Une infection dans les suites d’une chirurgie de l’hallux valgus
Il s’agit d’une femme de 63 ans, tabagique sévère à 45 paquets/année qui consulte notre sociétaire pour un hallux valgus évolué avec un conflit de chaussage handicapant.
Celui-ci lui propose une intervention d’ostéotomie de M1 de type Scarf et de varisation de P1.
Un consentement éclairé exhaustif est signé, notifiant en particulier les risques de récidive, de troubles de cicatrisation et d’infection.
L’intervention se déroule sans difficulté particulière avec une radiographie postopératoire de qualité.
En revanche, les suites opératoires sont marquées par une nécrose cicatricielle qui se complique par la suite d’une infection par colonisation bactérienne.
Au prix de nombreux gestes chirurgicaux avec nécessité d’une arthrodése de la métatarsophalangienne, l’infection sera finalement maitrisée.
Pas de recommandations sur l’information sur les risques opératoires liés au tabac
L’expert rend les conclusions suivantes :
- Il valide l’indication opératoire.
- Il considère la survenue de la souffrance cutanée comme un accident médical non fautif, largement favorisée par l’intoxication tabagique.
- Il qualifie d’inévitable la survenue de l’infection compte tenu de l’évolution cicatricielle défavorable.
Concernant l’information préopératoire, une âpre discussion s’instaure quant à l’information que devait donner le chirurgien sur les risques liés au tabac dans le contexte d’une chirurgie orthopédique.

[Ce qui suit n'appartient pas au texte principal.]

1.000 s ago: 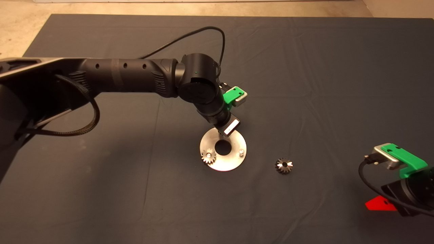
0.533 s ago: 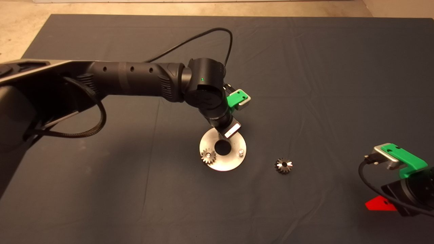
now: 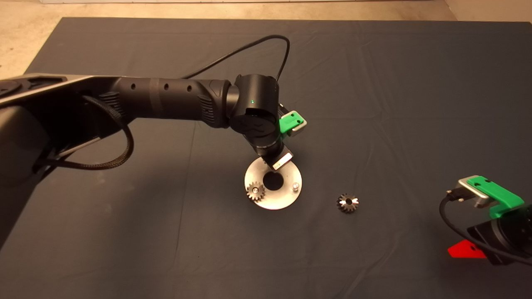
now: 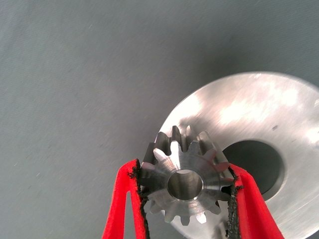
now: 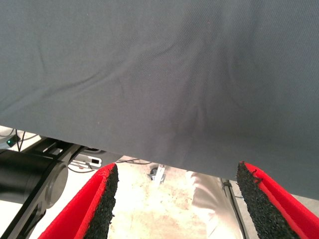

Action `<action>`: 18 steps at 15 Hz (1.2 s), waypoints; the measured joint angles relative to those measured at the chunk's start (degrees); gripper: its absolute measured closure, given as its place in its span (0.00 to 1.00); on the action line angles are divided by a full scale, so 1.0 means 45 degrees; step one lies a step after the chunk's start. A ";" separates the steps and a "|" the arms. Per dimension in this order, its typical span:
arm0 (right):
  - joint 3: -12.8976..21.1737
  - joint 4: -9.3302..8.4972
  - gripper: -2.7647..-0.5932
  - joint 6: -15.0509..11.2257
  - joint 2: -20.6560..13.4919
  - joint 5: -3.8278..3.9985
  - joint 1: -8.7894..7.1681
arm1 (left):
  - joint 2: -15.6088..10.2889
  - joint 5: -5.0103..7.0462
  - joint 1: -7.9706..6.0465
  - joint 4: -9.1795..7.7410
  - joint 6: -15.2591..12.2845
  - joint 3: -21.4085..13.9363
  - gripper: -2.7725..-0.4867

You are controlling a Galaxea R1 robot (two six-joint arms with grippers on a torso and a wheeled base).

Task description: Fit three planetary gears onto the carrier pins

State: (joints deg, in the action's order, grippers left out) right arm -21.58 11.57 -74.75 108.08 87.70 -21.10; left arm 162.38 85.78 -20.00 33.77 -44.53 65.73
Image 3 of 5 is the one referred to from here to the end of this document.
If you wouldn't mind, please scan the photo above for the black left camera cable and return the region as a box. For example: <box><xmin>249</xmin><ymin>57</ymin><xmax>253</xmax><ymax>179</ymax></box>
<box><xmin>182</xmin><ymin>35</ymin><xmax>290</xmax><ymax>81</ymax></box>

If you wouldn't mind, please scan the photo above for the silver camera box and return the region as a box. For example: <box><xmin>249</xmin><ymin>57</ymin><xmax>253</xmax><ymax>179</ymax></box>
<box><xmin>457</xmin><ymin>179</ymin><xmax>495</xmax><ymax>208</ymax></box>
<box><xmin>289</xmin><ymin>114</ymin><xmax>307</xmax><ymax>137</ymax></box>

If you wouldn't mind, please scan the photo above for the green left camera mount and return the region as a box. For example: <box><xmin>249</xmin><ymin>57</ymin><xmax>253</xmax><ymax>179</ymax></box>
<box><xmin>279</xmin><ymin>111</ymin><xmax>303</xmax><ymax>134</ymax></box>

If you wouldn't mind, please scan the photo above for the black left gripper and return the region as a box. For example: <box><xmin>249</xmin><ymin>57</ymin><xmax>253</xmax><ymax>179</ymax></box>
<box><xmin>254</xmin><ymin>139</ymin><xmax>293</xmax><ymax>170</ymax></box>

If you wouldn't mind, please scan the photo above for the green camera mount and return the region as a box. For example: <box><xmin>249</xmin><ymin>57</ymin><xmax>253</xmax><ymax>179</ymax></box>
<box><xmin>466</xmin><ymin>176</ymin><xmax>525</xmax><ymax>218</ymax></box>
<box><xmin>279</xmin><ymin>111</ymin><xmax>303</xmax><ymax>134</ymax></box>

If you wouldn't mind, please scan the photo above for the round metal carrier plate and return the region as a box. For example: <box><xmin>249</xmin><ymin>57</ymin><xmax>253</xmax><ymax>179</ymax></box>
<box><xmin>244</xmin><ymin>157</ymin><xmax>303</xmax><ymax>210</ymax></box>

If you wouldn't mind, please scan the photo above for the green right camera mount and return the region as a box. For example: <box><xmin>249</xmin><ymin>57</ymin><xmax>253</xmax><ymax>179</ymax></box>
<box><xmin>466</xmin><ymin>176</ymin><xmax>525</xmax><ymax>218</ymax></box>

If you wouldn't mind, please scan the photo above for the dark grey table cloth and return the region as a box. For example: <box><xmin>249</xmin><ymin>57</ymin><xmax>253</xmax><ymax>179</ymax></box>
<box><xmin>0</xmin><ymin>17</ymin><xmax>532</xmax><ymax>299</ymax></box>

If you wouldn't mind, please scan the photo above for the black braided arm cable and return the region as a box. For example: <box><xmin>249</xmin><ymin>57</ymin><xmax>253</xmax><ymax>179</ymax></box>
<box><xmin>46</xmin><ymin>96</ymin><xmax>134</xmax><ymax>170</ymax></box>

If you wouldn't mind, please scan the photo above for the silver left camera box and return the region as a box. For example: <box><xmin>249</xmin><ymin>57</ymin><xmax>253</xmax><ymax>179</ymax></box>
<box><xmin>289</xmin><ymin>114</ymin><xmax>307</xmax><ymax>137</ymax></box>

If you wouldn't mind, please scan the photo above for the small steel planetary gear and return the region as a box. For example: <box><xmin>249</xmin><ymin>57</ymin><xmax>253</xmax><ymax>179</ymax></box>
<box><xmin>246</xmin><ymin>181</ymin><xmax>266</xmax><ymax>202</ymax></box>
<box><xmin>336</xmin><ymin>193</ymin><xmax>360</xmax><ymax>214</ymax></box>

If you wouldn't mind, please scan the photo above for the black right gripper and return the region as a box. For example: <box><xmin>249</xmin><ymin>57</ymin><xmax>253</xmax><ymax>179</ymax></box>
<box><xmin>448</xmin><ymin>203</ymin><xmax>532</xmax><ymax>266</ymax></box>

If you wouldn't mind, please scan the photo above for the silver right camera box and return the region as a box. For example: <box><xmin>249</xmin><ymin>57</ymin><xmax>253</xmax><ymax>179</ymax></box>
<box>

Mais finalement, devant l’absence de recommandations opposables, il ne retiendra pas de manquement à l’encontre du chirurgien.
Une information préopératoire essentielle
Les conséquences néfastes de l’intoxication tabagique en chirurgie de manière générale, et plus spécifiquement en orthopédie, sont largement connues. Certaines complications voient leur pourcentage de survenue se majorer très nettement lorsqu’il existe une intoxication tabagique :
- nécrose cutanée,
- retard de consolidation des ostéotomies,
- majoration du risque infectieux
Certains centres de référence, en particulier en matière d’infection ostéo-articulaire, refusent toute prise en charge chirurgicale, hors contexte d’urgence, si le patient n’apparait pas sevré du tabac.
Notre société savante et la Haute Autorité de Santé, ont certes alerté les chirurgiens orthopédistes des conséquences du tabac. Mais pour autant, à ce jour, il n’existe encore aucune recommandation sur la conduite à tenir devant un patient tabagique, susceptible de bénéficier d’une prise en charge chirurgicale orthopédique.
D’autres sociétés savantes se sont emparées du sujet.
Ainsi, la Société Française de Chirurgie Plastique Reconstructrice et Esthétique, a élaboré des recommandations proscrivant toute indication de chirurgie, plastique comme reconstructrice, dès lors que le patient est tabagique.
Elle recommande un arrêt complet du tabac, au moins un mois avant l’intervention puis jusqu’à cicatrisation. Elle a édité un document destiné à l’information du patient justifiant cette décision.
De plus en plus fréquemment, en particulier dans la chirurgie du pied, les experts s’attardent sur l’information délivrée en préopératoire sur les graves conséquences potentielles de l’intoxication tabagique.
Ainsi, nous recommandons aujourd’hui, au minimum, l’existence d’une traçabilité sur l’information des risques liés au tabac lors de la consultation préopératoire.